**Exercise:** Leave out the pictures and reproduce all of the data exactly.

**Dataset excerpt:**
----
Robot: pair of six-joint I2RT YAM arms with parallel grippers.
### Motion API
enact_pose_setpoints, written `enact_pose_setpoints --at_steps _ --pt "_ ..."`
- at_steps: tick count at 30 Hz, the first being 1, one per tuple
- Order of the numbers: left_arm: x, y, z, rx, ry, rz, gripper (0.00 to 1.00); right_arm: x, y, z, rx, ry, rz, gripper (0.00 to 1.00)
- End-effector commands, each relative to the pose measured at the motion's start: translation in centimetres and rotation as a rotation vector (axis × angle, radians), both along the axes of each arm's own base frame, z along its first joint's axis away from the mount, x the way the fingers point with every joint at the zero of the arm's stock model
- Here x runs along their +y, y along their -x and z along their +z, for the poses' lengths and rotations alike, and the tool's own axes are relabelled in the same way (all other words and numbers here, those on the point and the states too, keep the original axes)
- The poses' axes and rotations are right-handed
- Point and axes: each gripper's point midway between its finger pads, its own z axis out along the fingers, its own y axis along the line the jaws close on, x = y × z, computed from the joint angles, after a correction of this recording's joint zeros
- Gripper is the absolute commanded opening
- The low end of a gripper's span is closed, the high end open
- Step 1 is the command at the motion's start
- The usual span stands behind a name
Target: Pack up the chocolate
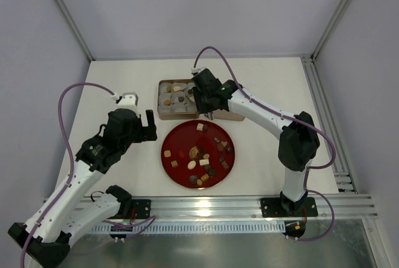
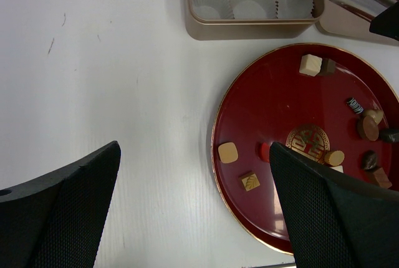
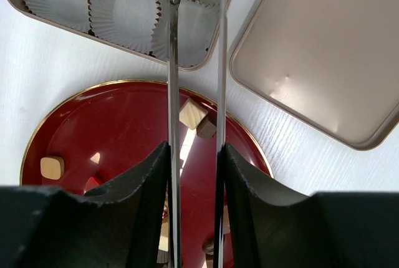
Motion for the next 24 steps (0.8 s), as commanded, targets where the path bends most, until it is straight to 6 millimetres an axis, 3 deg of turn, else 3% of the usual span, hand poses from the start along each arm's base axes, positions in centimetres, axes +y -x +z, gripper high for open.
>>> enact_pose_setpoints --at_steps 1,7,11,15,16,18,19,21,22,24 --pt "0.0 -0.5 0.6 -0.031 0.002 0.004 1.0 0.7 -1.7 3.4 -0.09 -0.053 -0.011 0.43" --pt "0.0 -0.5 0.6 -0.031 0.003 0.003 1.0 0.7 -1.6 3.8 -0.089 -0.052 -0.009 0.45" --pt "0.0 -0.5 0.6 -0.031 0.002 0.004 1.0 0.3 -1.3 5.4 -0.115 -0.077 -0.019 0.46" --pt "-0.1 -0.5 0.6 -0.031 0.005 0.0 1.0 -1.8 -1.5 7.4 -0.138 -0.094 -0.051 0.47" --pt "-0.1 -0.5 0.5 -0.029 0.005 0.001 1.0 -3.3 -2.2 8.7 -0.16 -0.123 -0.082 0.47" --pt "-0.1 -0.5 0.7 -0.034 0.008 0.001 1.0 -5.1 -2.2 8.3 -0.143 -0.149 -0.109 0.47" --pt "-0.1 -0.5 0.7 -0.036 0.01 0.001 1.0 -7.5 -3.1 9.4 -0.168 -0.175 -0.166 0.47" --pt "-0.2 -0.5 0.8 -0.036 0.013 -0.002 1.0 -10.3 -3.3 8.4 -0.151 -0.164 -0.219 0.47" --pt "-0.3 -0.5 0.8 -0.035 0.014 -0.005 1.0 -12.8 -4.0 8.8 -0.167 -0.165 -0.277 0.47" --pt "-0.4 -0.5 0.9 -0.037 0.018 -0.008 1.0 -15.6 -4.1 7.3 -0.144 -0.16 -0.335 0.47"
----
**Finished exercise:**
Robot: pair of six-joint I2RT YAM arms with parallel grippers.
### Motion API
enact_pose_setpoints, written `enact_pose_setpoints --at_steps _ --pt "_ ..."`
- at_steps: tick count at 30 Hz, the first being 1, one per tuple
- Order of the numbers: left_arm: x, y, z, rx, ry, rz, gripper (0.00 to 1.00); right_arm: x, y, z, rx, ry, rz, gripper (0.00 to 1.00)
- End-effector commands, each relative to the pose measured at the motion's start: translation in centimetres and rotation as a rotation vector (axis × angle, radians), both along the axes of each arm's own base frame, z along its first joint's axis away from the mount, x the way the fingers point with every joint at the zero of the arm's stock model
- Here x runs along their +y, y along their -x and z along their +z, for the poses' lengths and rotations alike, and the tool's own axes are relabelled in the same way (all other words and numbers here, those on the point and the states too, keep the original axes)
- The poses' axes and rotations are right-handed
- Point and axes: each gripper's point midway between its finger pads, its own z axis out along the fingers, its own y axis along the line the jaws close on, x = y × z, computed from the joint angles, after a correction of this recording's joint zeros
- Gripper is the absolute commanded opening
- The low end of a gripper's span is closed, the high end open
- Step 1 is the command at the motion's start
- The usual span stands behind a name
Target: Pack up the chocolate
Motion for the next 24 steps (0.8 s), as commanded, targets where the path bends most, until it is straight to 6 millimetres an axis, 3 deg of turn, else 3% of the usual span, hand poses from the start along each arm's base axes, positions in centimetres, axes +y -x +z, gripper high for open.
>>> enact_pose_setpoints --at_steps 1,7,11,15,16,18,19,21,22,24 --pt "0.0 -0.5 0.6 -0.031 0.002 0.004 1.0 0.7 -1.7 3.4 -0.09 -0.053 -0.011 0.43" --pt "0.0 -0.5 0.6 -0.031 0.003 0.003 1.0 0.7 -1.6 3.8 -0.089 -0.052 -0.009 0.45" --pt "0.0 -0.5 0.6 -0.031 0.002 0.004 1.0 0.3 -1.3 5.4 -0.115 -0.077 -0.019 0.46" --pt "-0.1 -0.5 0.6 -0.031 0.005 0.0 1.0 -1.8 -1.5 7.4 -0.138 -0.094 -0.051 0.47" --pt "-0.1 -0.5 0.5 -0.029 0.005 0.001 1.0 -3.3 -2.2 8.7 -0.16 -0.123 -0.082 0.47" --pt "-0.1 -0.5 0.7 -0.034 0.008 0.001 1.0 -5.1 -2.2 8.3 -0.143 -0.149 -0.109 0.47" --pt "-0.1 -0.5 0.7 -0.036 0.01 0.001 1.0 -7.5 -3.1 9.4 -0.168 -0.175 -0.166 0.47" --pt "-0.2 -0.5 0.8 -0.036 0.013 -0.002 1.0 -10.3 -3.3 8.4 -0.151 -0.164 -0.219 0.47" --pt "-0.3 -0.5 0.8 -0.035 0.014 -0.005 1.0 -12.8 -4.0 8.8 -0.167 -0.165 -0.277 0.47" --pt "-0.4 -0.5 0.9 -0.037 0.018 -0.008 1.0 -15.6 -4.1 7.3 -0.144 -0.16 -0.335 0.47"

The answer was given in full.